Make the ORPP voluntary, or enhance the CPP

Kathleen Wynne seems hell bent to introduce an Ontario Retirement Pension Plan by the year 2017. The idea is if a company doesn't have a pension plan or deferred profit sharing plan of its own, it will be required to pay a payroll tax of 1.9%, to be matched by its employees from their paycheques. This would be on top of the nearly 6.7% we already pay for the CPP and EI.

I wouldn't necessarily mind paying the extra levy, provided there actually was a pension at the end of the line. There really is no guarantee that there would be.

I don't understand, however, why the plan can't be made voluntary. The Saskatchewan Pension Plan is a good example of this. You don't have to contribute, but you can up to $2500 per year. The caveat is that it reduces your RRSP contribution room for that year. No indication if the same would be the case for the ORPP.

Far better of an approach would be for the feds and the provinces to ensure the long term sustainability of the CPP.  In 2012, it had an unfunded liability of just over $829 billion (the last year for which we have numbers). While it is claimed the 9.9% payroll tax (split between employers and employees) is enough to make sure the plan makes future obligations, a liability of that size is enough to make one wonder.

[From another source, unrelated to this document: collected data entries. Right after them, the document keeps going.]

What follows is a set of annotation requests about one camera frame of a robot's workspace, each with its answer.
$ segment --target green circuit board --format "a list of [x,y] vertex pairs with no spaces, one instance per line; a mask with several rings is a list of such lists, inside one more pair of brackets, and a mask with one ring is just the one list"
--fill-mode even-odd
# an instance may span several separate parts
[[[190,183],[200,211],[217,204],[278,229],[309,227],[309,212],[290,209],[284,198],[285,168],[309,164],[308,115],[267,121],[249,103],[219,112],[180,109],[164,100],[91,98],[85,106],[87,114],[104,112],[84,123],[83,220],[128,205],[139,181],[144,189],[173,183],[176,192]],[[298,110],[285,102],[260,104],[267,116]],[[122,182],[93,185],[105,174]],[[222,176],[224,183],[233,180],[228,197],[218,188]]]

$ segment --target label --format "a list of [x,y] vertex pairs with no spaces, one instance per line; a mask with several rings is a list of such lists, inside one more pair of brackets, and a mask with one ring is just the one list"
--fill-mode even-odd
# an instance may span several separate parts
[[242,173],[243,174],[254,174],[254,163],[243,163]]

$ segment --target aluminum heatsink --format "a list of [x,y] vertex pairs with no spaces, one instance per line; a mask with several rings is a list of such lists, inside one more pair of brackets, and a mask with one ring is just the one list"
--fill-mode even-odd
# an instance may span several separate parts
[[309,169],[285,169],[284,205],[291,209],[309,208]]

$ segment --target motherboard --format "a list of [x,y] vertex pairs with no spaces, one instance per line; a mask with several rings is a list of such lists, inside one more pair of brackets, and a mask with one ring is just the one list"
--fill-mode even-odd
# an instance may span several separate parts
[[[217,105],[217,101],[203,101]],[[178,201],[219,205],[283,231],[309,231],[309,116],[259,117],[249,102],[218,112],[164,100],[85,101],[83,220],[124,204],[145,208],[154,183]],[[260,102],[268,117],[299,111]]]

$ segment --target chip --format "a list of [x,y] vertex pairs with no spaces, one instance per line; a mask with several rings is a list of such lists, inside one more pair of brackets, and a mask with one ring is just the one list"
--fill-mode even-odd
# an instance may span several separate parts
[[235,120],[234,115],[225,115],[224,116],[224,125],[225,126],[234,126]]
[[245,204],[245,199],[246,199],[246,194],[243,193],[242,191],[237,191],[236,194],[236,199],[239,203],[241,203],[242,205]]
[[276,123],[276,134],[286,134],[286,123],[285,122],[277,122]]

Certainly, a plan that guarantees that you will be paid only 25% of the best five years of income isn't enough to live on. Even when you add in Old Age Security which is funded through general revenues, it's not close enough either. Many Canadians simply do not have the means to save.

I happen to think the ORPP should be voluntary. Given the right marketing, I think most people in the province would sign on regardless. But it should work more like a group RRSP rather than a pension plan. Whatever the case, it will require a team of very smart managers on the par of the Caisse de dépôt in Quebec.

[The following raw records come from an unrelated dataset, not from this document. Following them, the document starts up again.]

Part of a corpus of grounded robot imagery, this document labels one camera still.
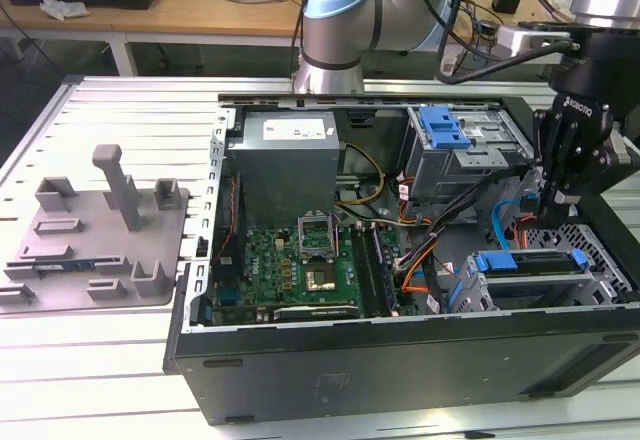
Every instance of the blue plastic latch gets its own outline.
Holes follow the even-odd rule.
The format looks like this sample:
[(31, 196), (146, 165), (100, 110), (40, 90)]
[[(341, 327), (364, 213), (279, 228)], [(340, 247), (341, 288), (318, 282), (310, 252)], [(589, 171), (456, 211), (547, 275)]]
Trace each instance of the blue plastic latch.
[(478, 254), (475, 260), (478, 270), (481, 272), (518, 270), (518, 264), (509, 252), (484, 252)]
[(578, 265), (580, 270), (586, 272), (589, 269), (589, 259), (582, 250), (574, 248), (571, 250), (571, 257), (575, 260), (576, 265)]
[(420, 107), (420, 121), (431, 135), (433, 148), (465, 149), (471, 140), (460, 131), (460, 123), (446, 107)]
[(476, 261), (476, 266), (478, 267), (478, 271), (479, 272), (488, 272), (489, 271), (489, 264), (487, 263), (487, 261), (484, 259), (484, 257), (482, 255), (478, 255), (475, 258)]

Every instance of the white paper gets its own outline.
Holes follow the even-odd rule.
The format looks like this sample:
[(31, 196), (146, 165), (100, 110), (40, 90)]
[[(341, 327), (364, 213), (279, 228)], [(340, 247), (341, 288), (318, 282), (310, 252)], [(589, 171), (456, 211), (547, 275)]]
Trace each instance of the white paper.
[(65, 18), (86, 17), (89, 15), (86, 5), (82, 2), (66, 3), (58, 0), (42, 0), (40, 10), (61, 22), (64, 22)]
[(321, 118), (278, 119), (264, 122), (265, 140), (325, 140), (324, 121)]

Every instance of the yellow wire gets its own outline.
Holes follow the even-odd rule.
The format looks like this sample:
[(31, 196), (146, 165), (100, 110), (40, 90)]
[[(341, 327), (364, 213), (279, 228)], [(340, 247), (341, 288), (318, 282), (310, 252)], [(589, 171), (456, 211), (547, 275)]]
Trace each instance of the yellow wire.
[(358, 151), (364, 158), (369, 160), (374, 167), (376, 167), (376, 170), (378, 171), (378, 177), (380, 177), (380, 181), (378, 182), (378, 188), (376, 189), (376, 191), (368, 197), (358, 198), (356, 200), (348, 200), (346, 202), (336, 202), (336, 205), (362, 205), (364, 203), (375, 200), (382, 193), (382, 189), (384, 188), (384, 172), (380, 168), (380, 165), (378, 165), (378, 163), (371, 157), (371, 155), (369, 155), (359, 146), (353, 143), (347, 143), (346, 145), (347, 147), (351, 147), (354, 150)]

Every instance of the wire bundle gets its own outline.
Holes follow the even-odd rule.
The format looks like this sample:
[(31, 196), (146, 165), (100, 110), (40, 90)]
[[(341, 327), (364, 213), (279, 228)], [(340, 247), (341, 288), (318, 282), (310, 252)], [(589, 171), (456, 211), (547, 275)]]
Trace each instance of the wire bundle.
[[(566, 53), (571, 51), (574, 48), (574, 44), (572, 41), (570, 40), (559, 40), (551, 45), (547, 45), (545, 47), (541, 47), (538, 48), (536, 50), (531, 50), (529, 52), (525, 52), (522, 53), (520, 55), (516, 55), (514, 57), (511, 58), (507, 58), (505, 60), (500, 60), (492, 55), (489, 55), (485, 52), (480, 51), (477, 48), (472, 47), (471, 45), (469, 45), (467, 42), (465, 42), (464, 40), (462, 40), (458, 35), (456, 35), (453, 32), (453, 27), (456, 23), (456, 20), (458, 18), (458, 10), (460, 8), (460, 4), (462, 2), (462, 0), (454, 0), (453, 5), (452, 5), (452, 9), (451, 9), (451, 16), (449, 17), (449, 20), (447, 22), (445, 22), (442, 17), (440, 17), (440, 15), (438, 14), (438, 12), (436, 11), (436, 9), (433, 7), (433, 5), (431, 4), (431, 0), (423, 0), (425, 5), (427, 6), (429, 12), (431, 13), (431, 15), (433, 15), (433, 17), (436, 19), (436, 21), (442, 26), (442, 28), (444, 29), (444, 33), (442, 35), (442, 38), (440, 39), (440, 45), (438, 47), (438, 67), (436, 70), (436, 78), (438, 80), (440, 80), (442, 83), (445, 83), (447, 85), (458, 85), (460, 83), (464, 83), (464, 82), (468, 82), (471, 80), (477, 80), (478, 78), (482, 78), (484, 76), (490, 75), (492, 73), (496, 73), (499, 72), (501, 70), (510, 68), (510, 67), (514, 67), (516, 65), (521, 65), (523, 63), (529, 62), (531, 60), (535, 60), (536, 58), (540, 58), (540, 57), (544, 57), (546, 55), (550, 55), (552, 53)], [(561, 18), (561, 15), (559, 14), (559, 12), (557, 12), (546, 0), (539, 0), (543, 6), (545, 7), (545, 9), (547, 9), (554, 18)], [(448, 76), (445, 75), (442, 70), (441, 70), (441, 63), (442, 63), (442, 58), (444, 56), (444, 50), (445, 47), (447, 45), (447, 39), (451, 37), (453, 38), (458, 44), (460, 44), (463, 48), (465, 48), (467, 51), (472, 52), (473, 54), (481, 57), (481, 58), (485, 58), (487, 60), (492, 60), (496, 63), (493, 63), (491, 65), (487, 65), (483, 68), (480, 68), (478, 70), (474, 70), (472, 72), (469, 72), (467, 74), (458, 76), (458, 77), (454, 77), (454, 76)]]
[(431, 221), (429, 228), (427, 229), (428, 238), (424, 244), (422, 244), (419, 248), (403, 257), (400, 262), (398, 262), (399, 270), (404, 270), (408, 265), (411, 265), (407, 275), (405, 276), (404, 283), (402, 285), (403, 292), (412, 292), (418, 290), (412, 290), (414, 288), (426, 288), (426, 287), (411, 287), (411, 277), (413, 273), (416, 271), (418, 266), (424, 262), (429, 254), (433, 252), (435, 247), (438, 244), (438, 238), (446, 228), (446, 226), (456, 219), (456, 217), (466, 210), (467, 208), (474, 205), (478, 199), (489, 189), (489, 187), (499, 180), (503, 180), (509, 177), (515, 176), (523, 176), (529, 170), (528, 165), (518, 165), (512, 168), (508, 168), (505, 170), (499, 170), (490, 175), (487, 175), (478, 183), (470, 186), (465, 191), (457, 195), (453, 198), (440, 212), (440, 214)]

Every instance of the motherboard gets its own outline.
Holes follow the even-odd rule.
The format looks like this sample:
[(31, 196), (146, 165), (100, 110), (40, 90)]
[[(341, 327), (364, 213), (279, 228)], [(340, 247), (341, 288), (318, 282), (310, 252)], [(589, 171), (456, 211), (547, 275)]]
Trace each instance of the motherboard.
[(391, 267), (401, 251), (392, 227), (334, 227), (326, 216), (250, 229), (244, 276), (238, 288), (217, 287), (216, 311), (223, 323), (231, 315), (242, 324), (390, 316), (397, 306)]

But we also need to fix the CPP to make sure that there is a secure income for everyone, at least a livable one. And the cap on which contributions are collected from needs to go up - way up. Here in Canada, you stop making contributions at $51,100. In the States, FICA dues caps out at USD 118,500. This would mean people with higher incomes get higher pensions, to be sure, but it would also give the plan a much needed cushion to ensure the long term viability of the trust. I simply do not believe that the plan won't run out in 75 years, it will be much sooner than that. (It should be noted that the Wynne plan would call for payroll deductions up to $90,000 - better, but it should be aligned with improvements to the CPP rather than on a separate track.)

Would it mean higher payroll taxes? Sure it would. Is the security of our elder and disabled population a priority? You're damn right it is. If we can get this right, Wynne's plan could easily be discarded. Even she has said as much. Trudeau should sit down with the premiers and come up with something that will benefit all Canadians. The status quo just doesn't work.